Drag link flip for 4" is it needed?

I just ordered my 4" kit and I havent settled on a drag link flip just yet. I wanted to get everyones take on it. Is it something that I absolutely need right away or can I hold off a bit? I spent a little more on the lift and some driveline upgrades than I had intended and want to make sure I do this right. Im good holding off on installing it and may not until my PR44 shows up but, like I said, I want to get some opinions on it.
 

cozdude

Guy with a Red 2-Door
I just ordered my 4" kit and I havent settled on a drag link flip just yet. I wanted to get everyones take on it. Is it something that I absolutely need right away or can I hold off a bit? I spent a little more on the lift and some driveline upgrades than I had intended and want to make sure I do this right. Im good holding off on installing it and may not until my PR44 shows up but, like I said, I want to get some opinions on it.

If your getting a pr44 wait till you get it as the drag link flip kits are different from the oem 30/44 to a pr44.

As far as needing it I would say it's pretty necessary at that much lift to correct your front end.

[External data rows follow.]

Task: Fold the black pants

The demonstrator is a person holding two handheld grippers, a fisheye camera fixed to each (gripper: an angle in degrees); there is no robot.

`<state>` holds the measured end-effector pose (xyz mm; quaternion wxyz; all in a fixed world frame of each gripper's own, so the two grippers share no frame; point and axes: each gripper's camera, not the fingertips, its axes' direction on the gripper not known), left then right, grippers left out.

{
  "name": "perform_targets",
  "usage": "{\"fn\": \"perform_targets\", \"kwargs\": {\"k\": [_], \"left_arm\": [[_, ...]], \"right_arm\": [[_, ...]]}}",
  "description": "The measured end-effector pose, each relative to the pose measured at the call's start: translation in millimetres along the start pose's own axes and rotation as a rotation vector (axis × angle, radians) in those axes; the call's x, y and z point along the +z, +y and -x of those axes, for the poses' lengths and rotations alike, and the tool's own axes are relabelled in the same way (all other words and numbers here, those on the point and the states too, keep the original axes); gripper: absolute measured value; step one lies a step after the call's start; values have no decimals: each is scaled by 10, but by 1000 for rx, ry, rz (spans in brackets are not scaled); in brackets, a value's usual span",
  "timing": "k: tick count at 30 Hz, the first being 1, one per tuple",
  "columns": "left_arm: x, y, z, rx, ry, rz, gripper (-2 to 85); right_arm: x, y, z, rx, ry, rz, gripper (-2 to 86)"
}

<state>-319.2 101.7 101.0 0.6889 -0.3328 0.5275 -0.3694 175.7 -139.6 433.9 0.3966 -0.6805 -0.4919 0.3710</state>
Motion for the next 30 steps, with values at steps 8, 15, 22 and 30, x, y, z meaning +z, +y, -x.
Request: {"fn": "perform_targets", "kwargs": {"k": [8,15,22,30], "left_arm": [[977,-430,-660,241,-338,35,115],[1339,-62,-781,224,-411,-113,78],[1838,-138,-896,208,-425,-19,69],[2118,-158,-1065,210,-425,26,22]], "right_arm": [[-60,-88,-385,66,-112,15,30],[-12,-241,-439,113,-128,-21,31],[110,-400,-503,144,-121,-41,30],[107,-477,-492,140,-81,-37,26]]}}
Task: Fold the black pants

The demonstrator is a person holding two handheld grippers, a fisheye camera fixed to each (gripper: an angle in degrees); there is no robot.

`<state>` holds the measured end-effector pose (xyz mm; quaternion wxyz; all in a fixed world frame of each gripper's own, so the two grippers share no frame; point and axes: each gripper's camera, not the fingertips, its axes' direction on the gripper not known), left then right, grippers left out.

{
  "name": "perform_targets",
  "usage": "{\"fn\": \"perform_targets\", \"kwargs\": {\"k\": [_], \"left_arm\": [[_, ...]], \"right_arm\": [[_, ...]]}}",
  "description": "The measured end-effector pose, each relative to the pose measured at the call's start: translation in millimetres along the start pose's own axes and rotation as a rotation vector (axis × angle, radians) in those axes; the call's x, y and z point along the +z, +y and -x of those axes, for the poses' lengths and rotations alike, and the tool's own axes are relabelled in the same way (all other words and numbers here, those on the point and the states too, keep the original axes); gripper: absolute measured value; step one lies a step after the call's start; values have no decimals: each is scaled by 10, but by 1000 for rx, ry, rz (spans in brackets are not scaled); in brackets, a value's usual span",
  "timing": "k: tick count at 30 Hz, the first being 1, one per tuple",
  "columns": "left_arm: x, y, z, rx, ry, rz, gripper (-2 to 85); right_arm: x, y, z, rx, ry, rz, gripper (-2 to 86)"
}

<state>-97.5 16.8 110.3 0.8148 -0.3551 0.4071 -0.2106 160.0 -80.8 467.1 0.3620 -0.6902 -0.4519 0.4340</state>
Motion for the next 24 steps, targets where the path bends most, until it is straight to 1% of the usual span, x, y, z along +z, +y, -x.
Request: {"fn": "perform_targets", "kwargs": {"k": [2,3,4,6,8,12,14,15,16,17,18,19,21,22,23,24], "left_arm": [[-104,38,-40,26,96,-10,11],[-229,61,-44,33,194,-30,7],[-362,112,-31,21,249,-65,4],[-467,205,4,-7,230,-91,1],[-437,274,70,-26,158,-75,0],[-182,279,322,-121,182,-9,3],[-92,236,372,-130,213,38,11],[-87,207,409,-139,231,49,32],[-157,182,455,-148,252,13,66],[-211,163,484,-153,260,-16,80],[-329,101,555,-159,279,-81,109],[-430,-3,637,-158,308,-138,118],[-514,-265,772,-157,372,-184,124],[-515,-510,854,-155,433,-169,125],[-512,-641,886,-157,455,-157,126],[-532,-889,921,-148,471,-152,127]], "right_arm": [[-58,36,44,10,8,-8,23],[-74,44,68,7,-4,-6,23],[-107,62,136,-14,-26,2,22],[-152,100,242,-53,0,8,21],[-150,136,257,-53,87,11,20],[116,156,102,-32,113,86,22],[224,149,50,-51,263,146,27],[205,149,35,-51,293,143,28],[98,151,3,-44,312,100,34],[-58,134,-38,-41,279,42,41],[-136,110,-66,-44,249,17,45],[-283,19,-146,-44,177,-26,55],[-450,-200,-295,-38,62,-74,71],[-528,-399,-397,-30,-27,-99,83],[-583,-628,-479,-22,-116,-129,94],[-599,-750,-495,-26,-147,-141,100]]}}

You will feel it be flighty without it
 

zimm

Caught the Bug
You're going to want it. But like said above, wait until you get the axle. I believe the diameter is bigger, so the bracket will be made to fit the PR44.
 

AZ Explorer

Caught the Bug
The only one I could find that was made for the Prorock was the EVO (bolt on version, there are some weld on available). If there are more, I don't know who makes them. I had already bought the Synergy before I realized it didn't fit (total brain fart). But I'm a decent fabricator and used a grinder to open the arches and now it fits nice and tight. The only thing was I had to give up the clamp. Still debating weld it or suck it up and get the EVO, the problem is I only need the bracket not the whole kit. Hopefully this info is of some help.
 

seansheds

New member
The only one I could find that was made for the Prorock was the EVO (bolt on version, there are some weld on available). If there are more, I don't know who makes them. I had already bought the Synergy before I realized it didn't fit (total brain fart). But I'm a decent fabricator and used a grinder to open the arches and now it fits nice and tight. The only thing was I had to give up the clamp. Still debating weld it or suck it up and get the EVO, the problem is I only need the bracket not the whole kit. Hopefully this info is of some help.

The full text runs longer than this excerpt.